# DATA PROVIDED
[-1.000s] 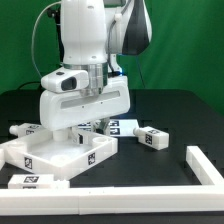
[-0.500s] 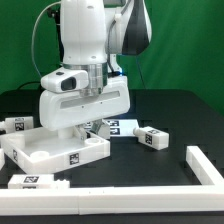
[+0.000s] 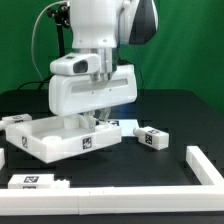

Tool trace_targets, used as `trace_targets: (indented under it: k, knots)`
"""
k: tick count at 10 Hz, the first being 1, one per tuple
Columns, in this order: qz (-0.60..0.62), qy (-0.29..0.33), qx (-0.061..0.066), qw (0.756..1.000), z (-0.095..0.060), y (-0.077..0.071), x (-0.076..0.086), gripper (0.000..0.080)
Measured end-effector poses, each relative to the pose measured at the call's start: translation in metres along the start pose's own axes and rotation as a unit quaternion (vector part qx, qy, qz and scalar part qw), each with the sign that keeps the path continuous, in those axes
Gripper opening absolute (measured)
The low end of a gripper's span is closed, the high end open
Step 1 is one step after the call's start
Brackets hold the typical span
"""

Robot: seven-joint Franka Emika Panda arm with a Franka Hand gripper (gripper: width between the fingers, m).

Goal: Assemble one leg

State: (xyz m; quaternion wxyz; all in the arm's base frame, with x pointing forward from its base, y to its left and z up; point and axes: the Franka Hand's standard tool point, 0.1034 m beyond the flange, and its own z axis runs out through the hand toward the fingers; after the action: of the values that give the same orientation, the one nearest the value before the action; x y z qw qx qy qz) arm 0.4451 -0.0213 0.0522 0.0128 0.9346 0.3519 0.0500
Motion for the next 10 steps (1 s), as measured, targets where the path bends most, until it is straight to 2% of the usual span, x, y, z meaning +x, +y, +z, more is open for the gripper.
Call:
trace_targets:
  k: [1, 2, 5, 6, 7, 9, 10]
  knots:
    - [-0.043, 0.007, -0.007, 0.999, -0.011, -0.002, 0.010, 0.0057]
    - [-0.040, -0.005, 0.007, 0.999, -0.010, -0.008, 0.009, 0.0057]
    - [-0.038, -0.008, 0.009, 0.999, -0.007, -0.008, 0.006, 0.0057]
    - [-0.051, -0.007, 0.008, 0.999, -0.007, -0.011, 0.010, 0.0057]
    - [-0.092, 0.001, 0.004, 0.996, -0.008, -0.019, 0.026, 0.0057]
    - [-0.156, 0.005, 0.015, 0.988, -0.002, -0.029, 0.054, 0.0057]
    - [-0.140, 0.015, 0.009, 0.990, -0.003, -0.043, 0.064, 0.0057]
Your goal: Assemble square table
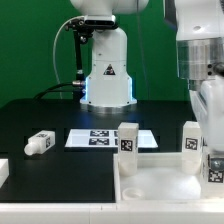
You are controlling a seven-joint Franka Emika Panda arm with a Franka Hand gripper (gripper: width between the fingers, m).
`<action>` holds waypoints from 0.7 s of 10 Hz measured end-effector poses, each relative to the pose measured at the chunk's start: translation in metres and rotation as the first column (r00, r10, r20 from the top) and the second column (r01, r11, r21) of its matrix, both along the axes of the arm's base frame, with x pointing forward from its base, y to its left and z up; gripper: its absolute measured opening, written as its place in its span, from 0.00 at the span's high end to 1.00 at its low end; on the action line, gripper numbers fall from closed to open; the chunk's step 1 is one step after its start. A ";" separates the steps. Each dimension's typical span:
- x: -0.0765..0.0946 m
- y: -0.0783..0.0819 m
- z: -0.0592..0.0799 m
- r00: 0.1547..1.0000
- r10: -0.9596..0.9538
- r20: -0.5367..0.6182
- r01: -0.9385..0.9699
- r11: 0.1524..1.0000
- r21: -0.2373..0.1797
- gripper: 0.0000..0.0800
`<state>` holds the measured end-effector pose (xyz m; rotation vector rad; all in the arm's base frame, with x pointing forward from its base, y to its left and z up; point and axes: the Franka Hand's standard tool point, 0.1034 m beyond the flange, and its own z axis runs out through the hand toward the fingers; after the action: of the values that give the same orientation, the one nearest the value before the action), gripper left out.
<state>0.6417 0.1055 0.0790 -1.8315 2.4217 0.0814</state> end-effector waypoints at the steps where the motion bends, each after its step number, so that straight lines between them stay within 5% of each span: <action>1: -0.001 -0.001 -0.001 0.999 -0.047 -0.007 0.047 0.999 0.000 0.64; 5: -0.002 -0.001 -0.003 0.997 -0.081 -0.014 0.081 0.997 -0.014 0.64; 6: -0.002 -0.001 -0.003 0.997 -0.081 -0.014 0.081 0.997 -0.014 0.42; 7: 0.000 -0.001 0.000 0.998 -0.062 -0.007 0.062 0.998 -0.013 0.42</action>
Offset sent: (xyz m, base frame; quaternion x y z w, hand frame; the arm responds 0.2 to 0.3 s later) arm 0.0000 0.0000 0.0000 0.0000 0.0000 0.0000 1.0000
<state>0.6413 0.1043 0.0794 -1.7628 2.4872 0.0683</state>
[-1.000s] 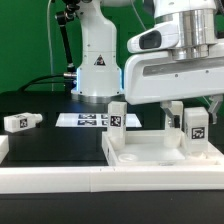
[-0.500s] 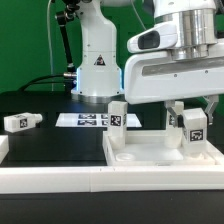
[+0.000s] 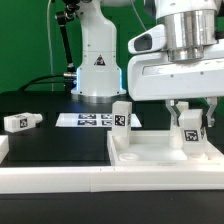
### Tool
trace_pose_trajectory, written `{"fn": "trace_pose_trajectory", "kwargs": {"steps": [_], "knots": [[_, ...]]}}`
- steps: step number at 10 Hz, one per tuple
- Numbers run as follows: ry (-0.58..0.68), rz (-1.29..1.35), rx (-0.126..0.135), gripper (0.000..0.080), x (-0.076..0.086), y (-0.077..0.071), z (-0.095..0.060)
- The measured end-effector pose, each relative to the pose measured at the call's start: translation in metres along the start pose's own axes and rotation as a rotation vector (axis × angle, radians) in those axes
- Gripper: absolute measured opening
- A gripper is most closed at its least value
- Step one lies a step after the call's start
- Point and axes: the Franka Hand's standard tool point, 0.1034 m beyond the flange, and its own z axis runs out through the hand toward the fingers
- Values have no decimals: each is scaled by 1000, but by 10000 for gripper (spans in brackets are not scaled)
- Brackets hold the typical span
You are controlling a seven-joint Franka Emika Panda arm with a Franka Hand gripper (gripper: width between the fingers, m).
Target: Assemble square table
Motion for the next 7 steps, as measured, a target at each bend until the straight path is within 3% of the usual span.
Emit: {"fn": "trace_pose_trajectory", "kwargs": {"steps": [7], "knots": [[-13,653,15,290,-14,-15,4]]}}
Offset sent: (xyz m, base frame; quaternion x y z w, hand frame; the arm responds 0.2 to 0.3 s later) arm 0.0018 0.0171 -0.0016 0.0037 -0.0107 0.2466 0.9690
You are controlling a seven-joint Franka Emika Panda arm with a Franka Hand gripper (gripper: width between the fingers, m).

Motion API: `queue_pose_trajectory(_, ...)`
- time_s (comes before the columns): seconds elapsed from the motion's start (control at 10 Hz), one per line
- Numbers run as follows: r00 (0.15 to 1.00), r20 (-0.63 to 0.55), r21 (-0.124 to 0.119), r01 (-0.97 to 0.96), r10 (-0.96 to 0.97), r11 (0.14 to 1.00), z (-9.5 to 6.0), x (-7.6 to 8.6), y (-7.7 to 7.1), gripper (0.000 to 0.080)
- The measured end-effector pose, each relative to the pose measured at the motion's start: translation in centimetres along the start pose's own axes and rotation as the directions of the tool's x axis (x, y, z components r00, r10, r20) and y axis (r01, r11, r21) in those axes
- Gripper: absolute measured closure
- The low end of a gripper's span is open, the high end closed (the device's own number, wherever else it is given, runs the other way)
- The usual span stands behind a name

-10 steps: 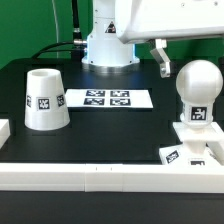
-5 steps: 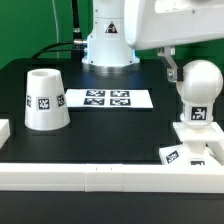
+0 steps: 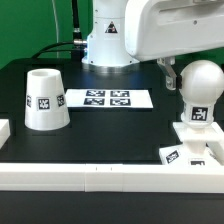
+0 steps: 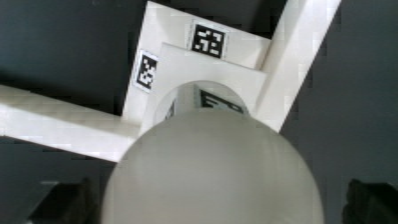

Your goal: Assemble lamp

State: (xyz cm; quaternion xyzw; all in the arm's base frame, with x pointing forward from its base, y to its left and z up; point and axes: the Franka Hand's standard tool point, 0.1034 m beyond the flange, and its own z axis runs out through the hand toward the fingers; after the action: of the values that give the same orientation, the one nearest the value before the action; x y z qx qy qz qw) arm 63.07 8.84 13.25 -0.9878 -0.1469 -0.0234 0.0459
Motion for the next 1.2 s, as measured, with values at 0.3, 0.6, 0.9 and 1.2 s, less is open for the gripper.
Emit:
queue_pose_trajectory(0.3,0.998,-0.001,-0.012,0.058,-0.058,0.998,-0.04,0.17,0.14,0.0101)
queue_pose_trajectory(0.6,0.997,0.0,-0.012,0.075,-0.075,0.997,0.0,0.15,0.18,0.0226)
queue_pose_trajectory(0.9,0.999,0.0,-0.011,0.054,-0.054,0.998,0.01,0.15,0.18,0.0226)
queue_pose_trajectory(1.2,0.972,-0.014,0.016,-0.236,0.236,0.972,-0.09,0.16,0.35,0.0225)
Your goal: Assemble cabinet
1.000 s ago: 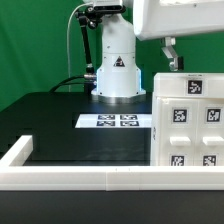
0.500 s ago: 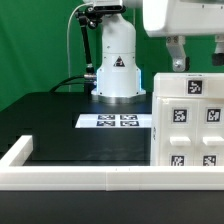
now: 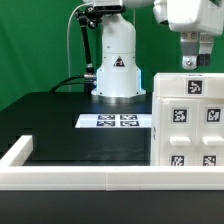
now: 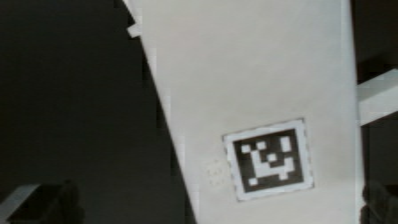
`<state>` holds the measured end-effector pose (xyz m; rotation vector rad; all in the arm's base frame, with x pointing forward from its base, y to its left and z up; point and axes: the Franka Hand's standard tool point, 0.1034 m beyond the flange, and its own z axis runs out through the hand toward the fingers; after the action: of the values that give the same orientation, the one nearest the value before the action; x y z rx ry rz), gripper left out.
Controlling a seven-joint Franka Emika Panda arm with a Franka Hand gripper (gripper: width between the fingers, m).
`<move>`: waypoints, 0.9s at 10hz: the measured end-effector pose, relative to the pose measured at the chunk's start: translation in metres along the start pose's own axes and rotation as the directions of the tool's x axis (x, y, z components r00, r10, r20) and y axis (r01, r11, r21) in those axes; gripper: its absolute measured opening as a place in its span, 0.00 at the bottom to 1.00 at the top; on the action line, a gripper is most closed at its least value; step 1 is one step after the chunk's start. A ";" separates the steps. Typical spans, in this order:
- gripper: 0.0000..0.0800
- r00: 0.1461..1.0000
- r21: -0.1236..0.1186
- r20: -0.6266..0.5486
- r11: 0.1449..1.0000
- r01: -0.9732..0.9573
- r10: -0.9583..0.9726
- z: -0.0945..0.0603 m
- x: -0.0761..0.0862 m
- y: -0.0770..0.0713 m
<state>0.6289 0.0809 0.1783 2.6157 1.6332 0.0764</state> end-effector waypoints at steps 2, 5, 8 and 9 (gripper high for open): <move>1.00 0.991 -0.006 0.025 0.991 0.135 -0.134 0.001 0.001 -0.004; 1.00 0.988 -0.012 0.025 0.988 0.151 -0.151 0.009 0.006 -0.014; 1.00 0.989 -0.016 0.022 0.989 0.145 -0.145 0.019 0.005 -0.020; 1.00 0.989 -0.016 0.022 0.989 0.144 -0.143 0.019 0.004 -0.019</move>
Offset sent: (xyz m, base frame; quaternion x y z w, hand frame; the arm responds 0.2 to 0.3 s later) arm -0.0112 0.0178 -0.0043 0.0055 -0.0007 -0.0292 0.9996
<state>0.6147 0.0929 0.1577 2.4690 1.7994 0.0560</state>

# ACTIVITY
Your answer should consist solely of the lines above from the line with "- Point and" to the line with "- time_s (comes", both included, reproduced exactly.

# EXERCISE SOLUTION
- Point and axes: the Franka Hand's standard tool point, 0.1034 m beyond the flange, and its own z axis runs out through the hand toward the fingers
- Values have no decimals: each is scaled by 1000, but by 10000 for gripper (spans in brackets are not scaled)
- Brackets hold the typical span
You are controlling a seven-joint Franka Emika Panda arm with a Franka Hand gripper (gripper: width between the fingers, m).
Target: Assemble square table
Motion for the next 7 steps, as measured, a target at each bend until the straight path is within 3% of the usual span.
Emit: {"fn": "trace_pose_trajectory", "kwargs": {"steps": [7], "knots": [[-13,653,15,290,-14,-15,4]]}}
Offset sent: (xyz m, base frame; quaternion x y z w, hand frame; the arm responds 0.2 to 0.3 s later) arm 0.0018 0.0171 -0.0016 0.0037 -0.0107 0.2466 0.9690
You are controlling a seven-joint Franka Emika Panda arm with a Franka Hand gripper (gripper: width between the fingers, m).

Motion API: `queue_pose_trajectory(_, ...)`
- time_s (comes before the columns): seconds elapsed from the motion's start (control at 10 Hz), one per line

The required output has been supplied.